The new medical economy is being driven by patients as consumers and the demands of value-based care to demonstrate and measure the patient experience. An understanding of how to practice patient-centered medicine is going to be integral to success.

At the start, we first must define patient-centricity. Most healthcare stakeholders tend to think about it in terms of care coordination, contact terms, and how they’re going to serve the patients in ways that align to the appropriate contract arrangement.

Defining patient-centricity it is one thing; measuring it is another. I have observed that how a practice defines and measures patient-centricity varies depending on how it is reimbursed: if it is part of an ACO, its tier within a patient-centered medical home model, or if it is working under a more traditional pay-for-performance program. For example, practices using a P4P model might focus on hospital admittance data, provider use of technology, and completion of medical record-sharing. While patient portals and meaningful use Stage 2 measures are common tools to monitor patient-centricity metrics across the board, there are limits to each of these systems.

What’s the problem with all these measures and tools? They are inherently provider- and payer-centric, not patient-centric.

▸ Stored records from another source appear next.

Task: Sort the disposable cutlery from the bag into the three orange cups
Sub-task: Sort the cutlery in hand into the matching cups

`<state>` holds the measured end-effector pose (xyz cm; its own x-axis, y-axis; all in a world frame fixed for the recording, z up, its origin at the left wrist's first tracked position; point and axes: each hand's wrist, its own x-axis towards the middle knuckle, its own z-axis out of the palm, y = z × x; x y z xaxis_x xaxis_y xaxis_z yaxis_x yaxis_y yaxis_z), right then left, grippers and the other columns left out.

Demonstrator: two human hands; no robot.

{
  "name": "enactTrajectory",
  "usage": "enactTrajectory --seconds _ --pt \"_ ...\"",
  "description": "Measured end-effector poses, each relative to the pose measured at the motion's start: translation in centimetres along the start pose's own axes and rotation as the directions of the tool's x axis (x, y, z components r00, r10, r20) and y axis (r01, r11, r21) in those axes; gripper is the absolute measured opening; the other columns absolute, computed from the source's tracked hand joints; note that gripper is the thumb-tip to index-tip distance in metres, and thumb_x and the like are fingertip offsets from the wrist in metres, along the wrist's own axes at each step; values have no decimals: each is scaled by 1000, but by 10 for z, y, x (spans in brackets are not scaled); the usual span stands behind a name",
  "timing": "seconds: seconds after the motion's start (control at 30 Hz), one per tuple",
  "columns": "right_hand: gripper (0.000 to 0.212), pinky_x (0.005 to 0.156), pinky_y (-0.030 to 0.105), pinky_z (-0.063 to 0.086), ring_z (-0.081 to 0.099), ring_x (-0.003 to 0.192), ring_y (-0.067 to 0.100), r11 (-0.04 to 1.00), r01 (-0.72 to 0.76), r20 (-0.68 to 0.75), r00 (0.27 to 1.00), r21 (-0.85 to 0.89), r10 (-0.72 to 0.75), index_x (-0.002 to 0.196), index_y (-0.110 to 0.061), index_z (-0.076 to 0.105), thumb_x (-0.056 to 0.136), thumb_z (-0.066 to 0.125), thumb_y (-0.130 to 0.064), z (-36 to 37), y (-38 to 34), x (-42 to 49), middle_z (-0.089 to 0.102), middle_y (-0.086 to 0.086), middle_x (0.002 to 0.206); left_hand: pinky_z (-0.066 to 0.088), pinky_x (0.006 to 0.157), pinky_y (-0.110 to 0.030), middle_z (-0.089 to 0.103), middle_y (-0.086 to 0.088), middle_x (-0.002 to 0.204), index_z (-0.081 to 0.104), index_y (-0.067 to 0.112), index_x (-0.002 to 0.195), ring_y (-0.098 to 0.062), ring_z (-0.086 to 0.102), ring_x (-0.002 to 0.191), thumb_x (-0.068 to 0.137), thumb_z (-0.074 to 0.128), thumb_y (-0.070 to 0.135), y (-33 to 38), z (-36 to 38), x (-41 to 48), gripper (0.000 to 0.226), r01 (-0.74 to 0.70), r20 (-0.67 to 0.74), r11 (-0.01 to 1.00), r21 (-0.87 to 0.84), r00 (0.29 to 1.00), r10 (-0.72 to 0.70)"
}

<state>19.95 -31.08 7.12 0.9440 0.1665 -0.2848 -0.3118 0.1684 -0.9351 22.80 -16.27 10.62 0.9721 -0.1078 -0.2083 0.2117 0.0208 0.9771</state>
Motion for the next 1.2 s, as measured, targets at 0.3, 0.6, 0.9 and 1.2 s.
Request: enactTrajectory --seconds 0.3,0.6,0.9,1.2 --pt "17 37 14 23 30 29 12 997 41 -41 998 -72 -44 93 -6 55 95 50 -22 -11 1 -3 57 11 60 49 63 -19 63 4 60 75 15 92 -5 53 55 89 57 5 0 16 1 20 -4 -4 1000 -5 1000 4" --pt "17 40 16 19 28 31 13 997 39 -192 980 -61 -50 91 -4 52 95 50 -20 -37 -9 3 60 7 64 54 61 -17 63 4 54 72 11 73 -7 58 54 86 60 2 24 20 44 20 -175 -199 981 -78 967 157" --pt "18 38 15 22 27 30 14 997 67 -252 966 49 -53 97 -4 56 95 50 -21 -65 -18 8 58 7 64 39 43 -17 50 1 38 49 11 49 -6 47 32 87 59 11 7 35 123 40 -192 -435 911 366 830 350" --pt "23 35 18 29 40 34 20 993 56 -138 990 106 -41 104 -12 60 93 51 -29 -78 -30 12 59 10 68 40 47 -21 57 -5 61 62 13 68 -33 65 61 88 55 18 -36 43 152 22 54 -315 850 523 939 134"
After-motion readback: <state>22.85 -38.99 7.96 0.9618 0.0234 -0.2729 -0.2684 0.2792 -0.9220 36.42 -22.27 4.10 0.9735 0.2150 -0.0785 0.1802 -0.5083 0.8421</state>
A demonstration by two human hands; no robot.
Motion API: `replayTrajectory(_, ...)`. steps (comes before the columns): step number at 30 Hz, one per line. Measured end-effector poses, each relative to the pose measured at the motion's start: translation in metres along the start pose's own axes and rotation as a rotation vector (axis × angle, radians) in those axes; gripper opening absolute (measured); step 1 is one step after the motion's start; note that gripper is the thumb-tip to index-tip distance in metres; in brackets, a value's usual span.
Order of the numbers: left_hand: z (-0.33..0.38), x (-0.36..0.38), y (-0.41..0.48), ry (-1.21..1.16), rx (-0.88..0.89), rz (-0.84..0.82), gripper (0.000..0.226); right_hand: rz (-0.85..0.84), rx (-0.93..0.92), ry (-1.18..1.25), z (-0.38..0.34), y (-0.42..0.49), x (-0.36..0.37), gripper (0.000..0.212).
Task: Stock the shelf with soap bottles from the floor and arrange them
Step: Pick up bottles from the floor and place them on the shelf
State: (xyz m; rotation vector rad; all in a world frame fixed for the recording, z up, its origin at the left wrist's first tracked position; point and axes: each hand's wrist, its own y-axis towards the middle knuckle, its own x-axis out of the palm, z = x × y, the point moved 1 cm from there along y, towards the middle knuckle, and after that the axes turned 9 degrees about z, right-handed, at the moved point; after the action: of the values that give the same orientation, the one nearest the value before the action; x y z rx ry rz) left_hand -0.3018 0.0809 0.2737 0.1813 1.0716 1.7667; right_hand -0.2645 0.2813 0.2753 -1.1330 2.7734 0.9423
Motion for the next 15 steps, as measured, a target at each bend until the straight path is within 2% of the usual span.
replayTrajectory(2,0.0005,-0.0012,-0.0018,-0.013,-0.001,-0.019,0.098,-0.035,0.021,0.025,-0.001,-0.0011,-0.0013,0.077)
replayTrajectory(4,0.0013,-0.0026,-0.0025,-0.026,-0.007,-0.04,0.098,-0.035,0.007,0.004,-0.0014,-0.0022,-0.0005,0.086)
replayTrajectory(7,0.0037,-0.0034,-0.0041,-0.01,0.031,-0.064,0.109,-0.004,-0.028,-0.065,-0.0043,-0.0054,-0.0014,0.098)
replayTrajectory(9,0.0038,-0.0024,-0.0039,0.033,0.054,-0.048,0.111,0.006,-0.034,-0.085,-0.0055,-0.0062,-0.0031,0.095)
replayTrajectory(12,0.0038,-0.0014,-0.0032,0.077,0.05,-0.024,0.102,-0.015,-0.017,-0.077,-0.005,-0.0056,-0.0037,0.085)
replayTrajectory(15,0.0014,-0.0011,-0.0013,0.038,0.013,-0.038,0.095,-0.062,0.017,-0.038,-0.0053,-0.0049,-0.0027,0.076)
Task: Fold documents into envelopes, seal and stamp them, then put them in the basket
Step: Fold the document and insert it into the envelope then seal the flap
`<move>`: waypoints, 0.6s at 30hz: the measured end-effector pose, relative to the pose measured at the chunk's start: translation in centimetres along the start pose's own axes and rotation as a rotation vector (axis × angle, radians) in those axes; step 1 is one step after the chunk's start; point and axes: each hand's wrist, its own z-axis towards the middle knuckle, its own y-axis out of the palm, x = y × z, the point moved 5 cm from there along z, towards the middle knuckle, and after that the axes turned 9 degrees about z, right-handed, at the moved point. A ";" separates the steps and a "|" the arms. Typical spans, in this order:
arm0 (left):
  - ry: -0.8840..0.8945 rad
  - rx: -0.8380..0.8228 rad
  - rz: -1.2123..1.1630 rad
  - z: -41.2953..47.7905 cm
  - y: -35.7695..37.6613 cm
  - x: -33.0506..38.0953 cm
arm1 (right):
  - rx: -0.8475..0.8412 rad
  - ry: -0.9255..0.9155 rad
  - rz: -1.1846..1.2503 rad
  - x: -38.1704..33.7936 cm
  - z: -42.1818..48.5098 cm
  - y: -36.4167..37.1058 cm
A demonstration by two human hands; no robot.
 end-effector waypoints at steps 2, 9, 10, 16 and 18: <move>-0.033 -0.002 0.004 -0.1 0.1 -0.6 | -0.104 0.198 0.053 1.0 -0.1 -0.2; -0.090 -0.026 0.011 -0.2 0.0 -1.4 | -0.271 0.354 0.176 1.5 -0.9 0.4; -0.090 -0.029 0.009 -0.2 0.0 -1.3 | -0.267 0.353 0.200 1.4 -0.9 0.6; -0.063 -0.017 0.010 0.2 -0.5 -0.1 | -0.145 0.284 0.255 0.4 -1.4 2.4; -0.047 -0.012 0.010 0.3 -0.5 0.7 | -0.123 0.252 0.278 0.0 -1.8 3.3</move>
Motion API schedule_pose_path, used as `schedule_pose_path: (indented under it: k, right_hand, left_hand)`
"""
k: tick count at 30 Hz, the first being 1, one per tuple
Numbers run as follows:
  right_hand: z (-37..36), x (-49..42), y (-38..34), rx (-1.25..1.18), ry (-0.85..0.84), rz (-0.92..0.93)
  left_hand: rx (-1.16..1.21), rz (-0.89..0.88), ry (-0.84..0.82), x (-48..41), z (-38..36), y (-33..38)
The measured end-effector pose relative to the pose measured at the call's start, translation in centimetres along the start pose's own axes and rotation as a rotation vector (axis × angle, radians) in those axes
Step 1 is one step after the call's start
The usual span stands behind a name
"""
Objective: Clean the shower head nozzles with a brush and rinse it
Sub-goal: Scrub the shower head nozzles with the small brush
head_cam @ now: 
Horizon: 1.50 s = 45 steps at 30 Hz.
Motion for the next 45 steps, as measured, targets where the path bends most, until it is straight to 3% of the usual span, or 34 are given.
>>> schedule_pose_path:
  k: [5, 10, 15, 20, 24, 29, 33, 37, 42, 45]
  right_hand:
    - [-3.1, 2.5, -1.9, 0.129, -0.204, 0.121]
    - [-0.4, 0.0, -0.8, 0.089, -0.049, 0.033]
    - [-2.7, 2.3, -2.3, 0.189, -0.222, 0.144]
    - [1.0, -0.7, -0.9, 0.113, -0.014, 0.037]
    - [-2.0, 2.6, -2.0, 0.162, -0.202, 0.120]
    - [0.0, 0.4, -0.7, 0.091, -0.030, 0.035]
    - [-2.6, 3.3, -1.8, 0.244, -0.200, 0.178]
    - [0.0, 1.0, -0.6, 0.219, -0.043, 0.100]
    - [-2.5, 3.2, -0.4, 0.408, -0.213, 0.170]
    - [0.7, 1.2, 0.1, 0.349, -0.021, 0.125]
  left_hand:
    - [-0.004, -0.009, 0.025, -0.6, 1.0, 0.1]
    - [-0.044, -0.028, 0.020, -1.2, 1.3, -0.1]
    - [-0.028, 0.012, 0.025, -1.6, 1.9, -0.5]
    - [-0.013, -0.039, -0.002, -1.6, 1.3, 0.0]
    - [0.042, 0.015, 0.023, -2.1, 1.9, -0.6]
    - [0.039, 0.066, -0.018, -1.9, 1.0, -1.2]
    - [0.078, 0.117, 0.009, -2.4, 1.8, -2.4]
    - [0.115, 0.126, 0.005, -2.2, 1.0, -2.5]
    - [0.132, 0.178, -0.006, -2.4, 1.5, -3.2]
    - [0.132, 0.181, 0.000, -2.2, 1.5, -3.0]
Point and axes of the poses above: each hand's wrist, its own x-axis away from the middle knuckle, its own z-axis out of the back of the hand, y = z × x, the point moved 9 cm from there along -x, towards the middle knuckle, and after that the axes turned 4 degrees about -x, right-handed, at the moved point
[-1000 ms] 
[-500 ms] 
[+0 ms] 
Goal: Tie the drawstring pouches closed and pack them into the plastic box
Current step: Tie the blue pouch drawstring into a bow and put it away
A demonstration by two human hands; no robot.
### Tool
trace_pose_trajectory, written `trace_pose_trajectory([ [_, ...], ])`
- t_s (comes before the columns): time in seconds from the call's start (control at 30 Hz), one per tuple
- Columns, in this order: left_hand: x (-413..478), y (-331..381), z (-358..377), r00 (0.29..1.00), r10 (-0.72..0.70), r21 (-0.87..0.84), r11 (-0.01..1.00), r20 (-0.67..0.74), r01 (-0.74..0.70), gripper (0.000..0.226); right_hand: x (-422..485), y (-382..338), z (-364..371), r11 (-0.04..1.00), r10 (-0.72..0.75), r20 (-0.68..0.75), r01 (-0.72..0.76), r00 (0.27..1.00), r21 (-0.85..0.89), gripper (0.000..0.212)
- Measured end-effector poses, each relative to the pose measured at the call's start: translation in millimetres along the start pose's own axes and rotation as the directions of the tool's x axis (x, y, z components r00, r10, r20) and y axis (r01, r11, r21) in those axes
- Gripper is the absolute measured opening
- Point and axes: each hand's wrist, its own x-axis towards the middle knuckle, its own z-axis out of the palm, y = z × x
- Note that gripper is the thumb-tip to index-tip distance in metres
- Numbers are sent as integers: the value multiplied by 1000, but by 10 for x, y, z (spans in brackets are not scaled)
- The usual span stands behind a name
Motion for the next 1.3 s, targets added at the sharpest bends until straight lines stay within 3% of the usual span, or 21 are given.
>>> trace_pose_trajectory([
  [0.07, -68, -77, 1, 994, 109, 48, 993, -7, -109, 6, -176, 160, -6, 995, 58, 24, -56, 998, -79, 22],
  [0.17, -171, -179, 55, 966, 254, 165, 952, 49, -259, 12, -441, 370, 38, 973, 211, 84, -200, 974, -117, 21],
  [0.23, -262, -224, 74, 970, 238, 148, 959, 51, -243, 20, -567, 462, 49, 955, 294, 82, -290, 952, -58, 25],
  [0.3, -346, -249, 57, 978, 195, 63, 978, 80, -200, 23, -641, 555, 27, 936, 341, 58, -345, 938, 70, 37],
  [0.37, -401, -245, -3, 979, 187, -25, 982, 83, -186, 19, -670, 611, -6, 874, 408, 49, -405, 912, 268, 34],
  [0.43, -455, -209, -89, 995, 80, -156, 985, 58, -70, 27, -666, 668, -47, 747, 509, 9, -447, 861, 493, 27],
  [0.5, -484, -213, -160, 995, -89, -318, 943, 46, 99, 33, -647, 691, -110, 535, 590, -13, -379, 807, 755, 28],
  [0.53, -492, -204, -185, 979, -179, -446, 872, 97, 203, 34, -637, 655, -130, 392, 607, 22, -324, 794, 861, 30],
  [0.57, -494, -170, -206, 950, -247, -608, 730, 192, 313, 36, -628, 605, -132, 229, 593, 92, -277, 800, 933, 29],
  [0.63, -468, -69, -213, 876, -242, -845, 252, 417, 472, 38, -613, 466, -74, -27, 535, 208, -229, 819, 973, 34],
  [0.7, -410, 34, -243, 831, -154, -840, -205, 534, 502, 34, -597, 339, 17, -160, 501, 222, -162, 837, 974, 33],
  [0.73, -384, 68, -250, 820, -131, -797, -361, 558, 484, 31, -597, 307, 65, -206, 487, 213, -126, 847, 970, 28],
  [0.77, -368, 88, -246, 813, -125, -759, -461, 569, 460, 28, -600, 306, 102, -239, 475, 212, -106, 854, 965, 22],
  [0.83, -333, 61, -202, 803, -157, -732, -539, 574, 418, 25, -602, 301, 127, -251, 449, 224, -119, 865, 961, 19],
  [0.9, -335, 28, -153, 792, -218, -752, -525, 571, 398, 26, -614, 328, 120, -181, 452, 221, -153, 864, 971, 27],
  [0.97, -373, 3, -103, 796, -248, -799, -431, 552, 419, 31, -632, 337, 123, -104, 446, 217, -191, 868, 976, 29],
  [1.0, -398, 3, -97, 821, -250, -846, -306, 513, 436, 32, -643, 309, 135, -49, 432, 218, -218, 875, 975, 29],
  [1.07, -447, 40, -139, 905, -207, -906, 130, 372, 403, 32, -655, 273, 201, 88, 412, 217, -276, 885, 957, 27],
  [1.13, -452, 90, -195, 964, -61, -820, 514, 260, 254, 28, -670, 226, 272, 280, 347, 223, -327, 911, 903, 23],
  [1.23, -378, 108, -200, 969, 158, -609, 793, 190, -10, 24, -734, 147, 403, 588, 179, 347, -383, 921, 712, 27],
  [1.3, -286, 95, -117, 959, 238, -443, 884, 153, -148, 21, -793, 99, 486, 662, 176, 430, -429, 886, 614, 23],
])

This is a big concept. Let’s unpack it.

We know that 95% of what influences health is what happens outside of the healthcare setting. Being able to address needs at the patient-as-a-person level and recognizing these outside influences is what Harvard defines as “patient-centric medicine.” But how is a physician to address value systems, support systems, and physical comfort within the span of a seven-minute average office visit? How and where do you capture these data points in a way that is actionable?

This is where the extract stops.